Polished Substrates
High quality, double side lapped and polished glass substrates (ex. Fused Silica Wafers) with extremely low surface roughness and flatness values.
Precision Polished Substrates
Ohara is a world class manufacturer of high quality double-side lapped and polished glass substrates. We supply precision polished glass, fused silica, optical glass, and glass-ceramic substrates for numerous applications including photomasks, DWDM filters, LCD’s, and glass mastering. Our Super Polished Substrates are cleaned using our 16 bath Megasonic Cleaning Unit and inspected in our Class 100 Clean Room. Our polished substrates are produced with extremely low surface roughness and flatness values, great for semiconductor packaging.

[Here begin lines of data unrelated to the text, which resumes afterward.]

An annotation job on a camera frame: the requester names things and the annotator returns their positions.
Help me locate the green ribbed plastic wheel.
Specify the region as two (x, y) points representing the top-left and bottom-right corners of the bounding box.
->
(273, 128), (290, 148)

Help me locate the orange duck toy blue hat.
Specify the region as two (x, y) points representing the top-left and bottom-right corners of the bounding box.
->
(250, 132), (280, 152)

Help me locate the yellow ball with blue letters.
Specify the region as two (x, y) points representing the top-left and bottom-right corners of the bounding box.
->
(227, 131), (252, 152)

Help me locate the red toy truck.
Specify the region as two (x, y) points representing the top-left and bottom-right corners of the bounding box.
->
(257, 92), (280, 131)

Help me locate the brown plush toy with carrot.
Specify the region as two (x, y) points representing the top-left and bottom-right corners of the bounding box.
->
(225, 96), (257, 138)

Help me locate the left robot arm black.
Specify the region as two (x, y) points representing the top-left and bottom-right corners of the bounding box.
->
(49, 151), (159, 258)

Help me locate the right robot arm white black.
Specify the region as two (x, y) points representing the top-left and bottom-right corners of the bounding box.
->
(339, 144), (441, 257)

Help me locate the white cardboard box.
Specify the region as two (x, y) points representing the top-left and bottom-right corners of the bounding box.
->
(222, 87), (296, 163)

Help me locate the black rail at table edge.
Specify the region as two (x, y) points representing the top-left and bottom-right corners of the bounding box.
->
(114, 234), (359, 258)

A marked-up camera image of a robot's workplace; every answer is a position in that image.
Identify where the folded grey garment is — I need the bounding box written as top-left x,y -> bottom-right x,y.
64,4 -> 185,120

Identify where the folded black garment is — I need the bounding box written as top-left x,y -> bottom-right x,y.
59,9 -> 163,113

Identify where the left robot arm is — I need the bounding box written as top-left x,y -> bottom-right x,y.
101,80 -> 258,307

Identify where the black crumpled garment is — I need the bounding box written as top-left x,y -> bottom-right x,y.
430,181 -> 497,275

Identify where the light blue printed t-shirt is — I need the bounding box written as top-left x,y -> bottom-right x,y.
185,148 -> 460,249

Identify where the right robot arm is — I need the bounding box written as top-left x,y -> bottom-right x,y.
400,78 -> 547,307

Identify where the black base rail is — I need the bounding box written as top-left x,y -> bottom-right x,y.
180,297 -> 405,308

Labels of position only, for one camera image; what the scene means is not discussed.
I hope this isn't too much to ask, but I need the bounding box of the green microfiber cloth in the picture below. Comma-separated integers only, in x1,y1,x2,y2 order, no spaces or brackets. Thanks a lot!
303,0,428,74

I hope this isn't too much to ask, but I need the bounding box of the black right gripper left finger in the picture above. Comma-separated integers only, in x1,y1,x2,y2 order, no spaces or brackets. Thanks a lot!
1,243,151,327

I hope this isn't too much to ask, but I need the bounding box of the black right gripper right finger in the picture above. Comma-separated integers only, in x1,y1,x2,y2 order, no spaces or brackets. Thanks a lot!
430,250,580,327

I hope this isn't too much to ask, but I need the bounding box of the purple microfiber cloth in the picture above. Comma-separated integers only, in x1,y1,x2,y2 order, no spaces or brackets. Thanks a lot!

Ohara substrates are ideal for use in the temporary wafer bonding process. Our glass wafer carriers allow for semiconductor wafer thinning of various materials such as silicon, gallium arsenide, and others. We also provide laser marking for easy traceability.
Our high index wafers are ideal for low cost, high performance, consumer applications including AR/VR and other wearable devices.
Ohara’s GD-FHT™ is a finely polished glass disk used in the testing of magnetic recording heads designed for Hard Disk Drives. We supply three types of disks including Conventional, Low Waviness, and Super Low Waviness. These can be supplied with surface features such as anti-reflective coating. Conventional disks are well suited for fly height testing above 0.02 microns while Low and Super Low disks are used in lower fly heights around 0.01 microns. Ohara’s GD-FHT™ disks have better electrical properties and ESD protection when compared to competing materials. Combined with excellent mechanical strength, production yields can be significantly improved.
Ohara’s WMS™-15 glass-ceramic substrates enable manufacturers to produce leading edge DWDM and Gain-Flattening Filters and facilitate the production of filters with extremely low thermal wavelength drift and low insertion loss values. WMS™-15 has improved internal transmittance and exceptionally low surface roughness values.